Craig,
First of all I apologise for taking ten days to reply!
On 03/10/2016 17:48,
craig....@gmail.com wrote:
> Hi Mark,
>
> I also worry about a "XKCD 927", and I spent a lot of time evaluating each of the existing formats because of that.
>
> Overall, none of them address the security, accessibility, or the ease of which the documents can be created/distributed.
>
> And while I did discuss this with the W3C a while ago, they were too focused on creating their own "new standards" (e.g. PWP), all of which have their uses, but didn't actually address the problems in PDF.
>
> I did also had an interesting discussion with someone at Adobe (under NDA), and they are looking at something very similar to this (but also more complicated).
>
> The justification about this file format is at the following URL:
>
>
https://github.com/craigfrancis/wdoc
I accept that no existing format addresses the exact use case that you
have in mind for wdoc, especially taking into consideration the specific
drawbacks that you list of other formats in this context. I also
appreciate that the format you propose has the advantage of relative
simplicity and that most web browsers or mail clients could probably
fairly easily be updated to support it.
One complication would be choosing how wdoc would archive web pages that
make heavy use of Javascript for dynamically placing content. Such pages
often cause print-to-PDF/save-as-PDF and save-as-MHT extensions great
difficulty: The saved result is often quite dissimilar to the original,
dynamically-generated page. As far as I can see, the wdoc format would
have the same difficulty since, if I understand correctly, it would want
to exclude the Javascript from the saved version of the page (or at
least prevent the Javascript from requesting data from outside the wdoc
file). Unless I'm missing something, there'd be no easy solution to this.

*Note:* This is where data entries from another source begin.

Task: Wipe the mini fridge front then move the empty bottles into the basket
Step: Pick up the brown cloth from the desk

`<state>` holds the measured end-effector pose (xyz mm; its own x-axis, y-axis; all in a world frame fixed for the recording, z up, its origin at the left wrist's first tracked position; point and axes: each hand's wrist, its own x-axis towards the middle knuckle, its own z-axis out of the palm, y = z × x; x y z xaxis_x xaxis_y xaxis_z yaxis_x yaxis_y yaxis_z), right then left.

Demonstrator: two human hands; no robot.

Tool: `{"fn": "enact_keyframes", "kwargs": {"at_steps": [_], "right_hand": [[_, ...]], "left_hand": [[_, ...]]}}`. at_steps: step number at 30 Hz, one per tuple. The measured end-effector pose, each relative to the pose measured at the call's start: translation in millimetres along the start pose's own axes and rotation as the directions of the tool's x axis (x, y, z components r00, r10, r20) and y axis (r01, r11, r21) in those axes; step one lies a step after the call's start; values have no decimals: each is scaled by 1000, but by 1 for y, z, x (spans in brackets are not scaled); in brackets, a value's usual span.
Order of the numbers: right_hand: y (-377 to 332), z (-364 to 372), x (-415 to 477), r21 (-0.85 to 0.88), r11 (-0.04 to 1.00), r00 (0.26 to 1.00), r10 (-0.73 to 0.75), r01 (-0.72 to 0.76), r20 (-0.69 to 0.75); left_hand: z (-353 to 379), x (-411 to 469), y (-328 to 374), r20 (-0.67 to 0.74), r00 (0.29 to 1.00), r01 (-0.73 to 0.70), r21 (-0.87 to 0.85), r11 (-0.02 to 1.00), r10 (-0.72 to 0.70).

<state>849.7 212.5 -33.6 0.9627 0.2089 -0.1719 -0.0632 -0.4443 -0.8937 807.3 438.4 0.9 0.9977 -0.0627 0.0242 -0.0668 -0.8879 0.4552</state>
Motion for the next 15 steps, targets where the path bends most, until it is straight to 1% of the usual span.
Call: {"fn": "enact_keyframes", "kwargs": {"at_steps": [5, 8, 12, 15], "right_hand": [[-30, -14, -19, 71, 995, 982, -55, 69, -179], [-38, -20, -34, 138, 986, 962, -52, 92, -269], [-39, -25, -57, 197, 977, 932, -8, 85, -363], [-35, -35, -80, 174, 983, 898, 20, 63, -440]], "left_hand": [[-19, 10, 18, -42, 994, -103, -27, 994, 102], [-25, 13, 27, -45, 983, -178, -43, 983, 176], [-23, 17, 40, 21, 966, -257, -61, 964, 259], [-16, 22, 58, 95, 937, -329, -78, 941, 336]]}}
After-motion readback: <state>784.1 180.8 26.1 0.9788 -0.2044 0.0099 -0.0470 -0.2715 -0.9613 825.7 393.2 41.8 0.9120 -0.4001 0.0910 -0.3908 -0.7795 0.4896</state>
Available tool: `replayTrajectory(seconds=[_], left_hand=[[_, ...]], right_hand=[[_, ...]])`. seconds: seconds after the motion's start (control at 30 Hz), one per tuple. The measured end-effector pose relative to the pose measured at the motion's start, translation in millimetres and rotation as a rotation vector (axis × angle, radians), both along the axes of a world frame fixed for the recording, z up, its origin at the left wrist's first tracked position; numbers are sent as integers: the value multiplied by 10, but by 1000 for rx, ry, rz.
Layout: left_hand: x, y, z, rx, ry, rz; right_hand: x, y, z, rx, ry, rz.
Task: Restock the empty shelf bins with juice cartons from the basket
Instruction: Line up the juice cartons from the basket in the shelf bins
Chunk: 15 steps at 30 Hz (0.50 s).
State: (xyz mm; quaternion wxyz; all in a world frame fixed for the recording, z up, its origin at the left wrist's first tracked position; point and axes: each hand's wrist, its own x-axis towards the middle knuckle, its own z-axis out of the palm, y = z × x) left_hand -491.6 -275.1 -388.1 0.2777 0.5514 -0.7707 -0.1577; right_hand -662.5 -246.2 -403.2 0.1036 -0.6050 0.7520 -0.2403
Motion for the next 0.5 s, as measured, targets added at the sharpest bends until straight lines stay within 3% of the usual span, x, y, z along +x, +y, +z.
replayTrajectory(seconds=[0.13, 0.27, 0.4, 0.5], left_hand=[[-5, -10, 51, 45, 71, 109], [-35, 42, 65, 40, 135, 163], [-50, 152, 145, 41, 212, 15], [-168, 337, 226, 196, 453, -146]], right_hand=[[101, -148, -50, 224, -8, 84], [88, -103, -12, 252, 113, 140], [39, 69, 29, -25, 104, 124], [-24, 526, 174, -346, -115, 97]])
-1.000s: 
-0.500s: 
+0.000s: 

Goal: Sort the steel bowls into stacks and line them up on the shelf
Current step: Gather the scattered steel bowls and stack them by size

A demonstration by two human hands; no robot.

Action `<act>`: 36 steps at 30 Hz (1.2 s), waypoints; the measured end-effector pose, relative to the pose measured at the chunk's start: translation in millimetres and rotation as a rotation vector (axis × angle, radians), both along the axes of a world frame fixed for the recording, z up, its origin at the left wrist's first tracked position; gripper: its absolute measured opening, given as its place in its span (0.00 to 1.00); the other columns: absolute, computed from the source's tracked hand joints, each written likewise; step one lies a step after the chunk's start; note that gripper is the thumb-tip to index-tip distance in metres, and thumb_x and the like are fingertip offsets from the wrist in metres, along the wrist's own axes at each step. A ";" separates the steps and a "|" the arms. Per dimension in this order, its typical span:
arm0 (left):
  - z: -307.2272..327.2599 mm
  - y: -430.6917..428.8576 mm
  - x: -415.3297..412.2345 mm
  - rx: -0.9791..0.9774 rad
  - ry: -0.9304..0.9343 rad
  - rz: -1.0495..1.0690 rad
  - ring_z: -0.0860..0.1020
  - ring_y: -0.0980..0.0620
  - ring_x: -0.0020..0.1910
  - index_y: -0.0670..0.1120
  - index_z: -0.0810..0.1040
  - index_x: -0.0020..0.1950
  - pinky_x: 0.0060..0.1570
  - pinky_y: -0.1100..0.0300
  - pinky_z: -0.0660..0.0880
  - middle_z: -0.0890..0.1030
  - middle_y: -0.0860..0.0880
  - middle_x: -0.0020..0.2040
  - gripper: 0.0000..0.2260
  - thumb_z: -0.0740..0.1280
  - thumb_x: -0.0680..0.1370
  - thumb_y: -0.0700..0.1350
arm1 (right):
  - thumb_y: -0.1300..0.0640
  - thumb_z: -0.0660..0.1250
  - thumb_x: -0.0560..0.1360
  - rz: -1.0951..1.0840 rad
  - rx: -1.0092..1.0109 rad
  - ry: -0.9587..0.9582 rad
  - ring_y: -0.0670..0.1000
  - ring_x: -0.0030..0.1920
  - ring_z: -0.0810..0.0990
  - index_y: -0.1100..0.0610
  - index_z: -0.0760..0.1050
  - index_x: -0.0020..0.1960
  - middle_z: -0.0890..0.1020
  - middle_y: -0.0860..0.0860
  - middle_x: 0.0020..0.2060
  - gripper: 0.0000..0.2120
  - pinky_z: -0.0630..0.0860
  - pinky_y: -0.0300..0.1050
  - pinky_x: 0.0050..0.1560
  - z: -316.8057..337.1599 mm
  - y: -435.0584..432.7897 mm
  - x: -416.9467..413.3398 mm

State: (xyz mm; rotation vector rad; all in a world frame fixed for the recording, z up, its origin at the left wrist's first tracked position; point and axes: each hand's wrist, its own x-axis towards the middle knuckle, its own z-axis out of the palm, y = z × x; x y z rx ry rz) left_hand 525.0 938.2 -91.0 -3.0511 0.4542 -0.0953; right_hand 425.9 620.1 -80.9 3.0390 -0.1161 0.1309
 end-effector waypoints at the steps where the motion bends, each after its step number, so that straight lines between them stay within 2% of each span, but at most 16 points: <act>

Despite the possible issue with saving faithful renderings of
Javascript-heavy web pages, I would probably use the wdoc format if the
support was there. I already use print-to-PDF print drivers and the
UnMHT extension to save archives of web pages and I can tolerate the
Javascript-related rendering issues that these experience, so such
problems should not put me off using wdoc.
Personally, my main concern in terms of "support" would be the existence
of an IFilter
<
https://msdn.microsoft.com/en-us/library/bb331575(v=vs.85).aspx#adding_new_file_format>
for the wdoc format so that it could be properly indexed (both content
and metadata) in the Windows Search system. Both PDFs and MHT files are
automatically indexed (both text and metadata) by Window Search.
Good luck with gaining mindshare for the wdoc format. Although it seems
as if it should be relatively simple to implement, I think that its use
case is similar enough to other pre-existing formats to cause people to
reject it to begin with, as I originally did.
If you could write a proof of concept Firefox extension then perhaps
that would help a lot. (It might even be possible to do it in the new
WebExtension system).
--
Mark Rousell